We note that in using N-Grams, the more documents you have the better. This is another devilish aspect of statistics. In statistics, more is more. You can never have too much data. The reason is simple. Signal adds up and noise cancels out. More precisely, when you have more data, the probability of something becoming statistically significant via chance is lessened, while the probability of something becoming statistically significant via actuality, is increased. In a logical formula, the smaller the formula the better. But in our search engine, the more websites scanned the better - even if what they contain is largely junk.

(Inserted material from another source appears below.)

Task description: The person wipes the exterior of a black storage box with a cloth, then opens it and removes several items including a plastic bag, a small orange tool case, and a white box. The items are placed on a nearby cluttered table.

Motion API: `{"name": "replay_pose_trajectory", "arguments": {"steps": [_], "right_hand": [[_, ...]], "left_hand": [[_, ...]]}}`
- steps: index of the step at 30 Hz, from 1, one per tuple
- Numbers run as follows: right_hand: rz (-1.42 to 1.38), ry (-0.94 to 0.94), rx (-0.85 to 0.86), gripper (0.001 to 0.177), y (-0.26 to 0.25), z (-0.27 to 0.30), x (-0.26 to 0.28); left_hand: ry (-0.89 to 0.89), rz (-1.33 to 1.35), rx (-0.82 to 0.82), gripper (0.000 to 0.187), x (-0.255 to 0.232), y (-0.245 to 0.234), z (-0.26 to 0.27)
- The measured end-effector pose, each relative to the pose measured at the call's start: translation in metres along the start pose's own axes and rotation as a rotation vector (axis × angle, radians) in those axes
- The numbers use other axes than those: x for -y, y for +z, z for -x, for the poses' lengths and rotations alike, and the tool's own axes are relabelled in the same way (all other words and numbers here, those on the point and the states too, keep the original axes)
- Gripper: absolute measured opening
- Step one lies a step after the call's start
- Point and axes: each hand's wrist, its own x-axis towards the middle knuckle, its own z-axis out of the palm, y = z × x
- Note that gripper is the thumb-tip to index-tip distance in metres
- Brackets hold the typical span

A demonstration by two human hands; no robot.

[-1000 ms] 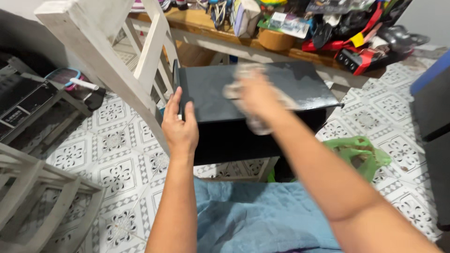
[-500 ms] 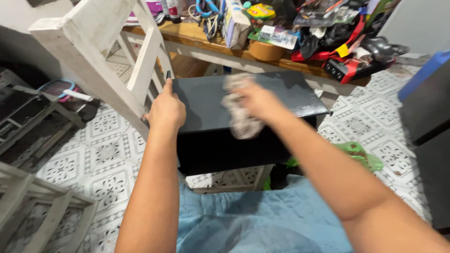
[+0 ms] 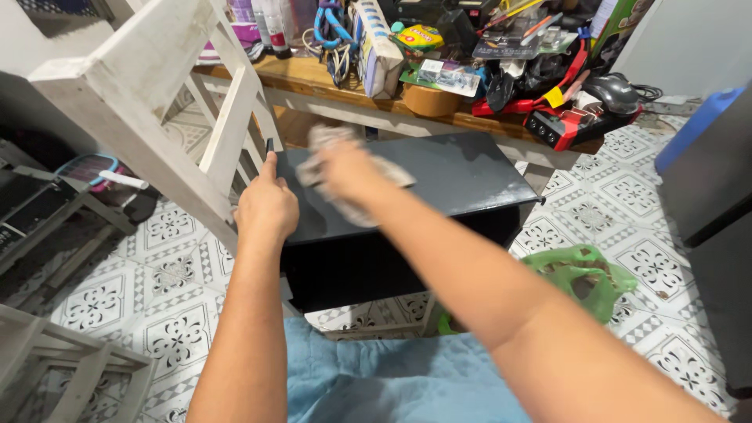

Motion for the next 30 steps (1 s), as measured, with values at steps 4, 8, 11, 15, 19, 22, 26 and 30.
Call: {"name": "replay_pose_trajectory", "arguments": {"steps": [4,8,11,15,19,22,26,30], "right_hand": [[-0.121,-0.219,-0.152,0.042,-0.005,0.003,0.013],[-0.080,0.082,0.053,0.040,-0.056,0.029,-0.075],[-0.098,0.339,0.053,0.040,-0.102,0.078,-0.161],[0.178,0.219,-0.087,0.039,-0.128,0.107,-0.207],[-0.405,0.512,0.060,0.028,-0.100,0.079,-0.130],[0.020,-0.044,-0.104,0.029,-0.057,0.047,-0.020],[-0.080,-0.147,-0.143,0.043,-0.019,0.056,0.074],[-0.198,-0.320,-0.152,0.043,-0.030,0.078,0.040]], "left_hand": [[-0.044,-0.019,0.023,0.057,-0.005,-0.006,0.001],[-0.080,0.045,0.039,0.055,-0.005,-0.009,0.003],[-0.077,0.095,0.042,0.055,-0.004,-0.010,0.002],[-0.074,0.130,0.026,0.054,-0.001,-0.010,0.003],[-0.061,0.134,-0.008,0.054,-0.002,-0.007,0.004],[-0.034,0.142,-0.037,0.055,-0.002,-0.007,0.001],[-0.084,0.072,0.012,0.053,-0.001,-0.011,0.003],[-0.084,0.094,0.004,0.054,-0.006,-0.013,0.004]]}}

So now our documents are simply jumbled lists of words and their relative importance. We have spiders crawling the web and accumulating more data for us, and we have an index slowly ticking over and processing the document data. All that remains now is to design the statistical models via which we rate our documents for a given query. Because of our destruction of the text we can build effective data structures and feed them into a huge database. The final step is just to turn it on.

A human-free system. A system of knowledge automated by the cold clicking hands of a computer.

The secret in statistics is rather simple. The power it provides is a concise mantra. In logic, deduction and mathematical proof one can divulge true answer to precise questions. Statistics, on the other hand, can provide compelling answers to all questions. Statistics focuses on the question rather than the answer. As Douglas Adams revealed, if you wish to know the answer to the meaning of life the universe and everything, you must first know the question.

The difference can be shown with a trick. When queried with the question...

"How many legs does the average person have?"

  • A logical system will answer ~1.99
  • A statistical system will answer 2

A good logical system will know the answer to a question.

A good statistical system will know what question you are asking.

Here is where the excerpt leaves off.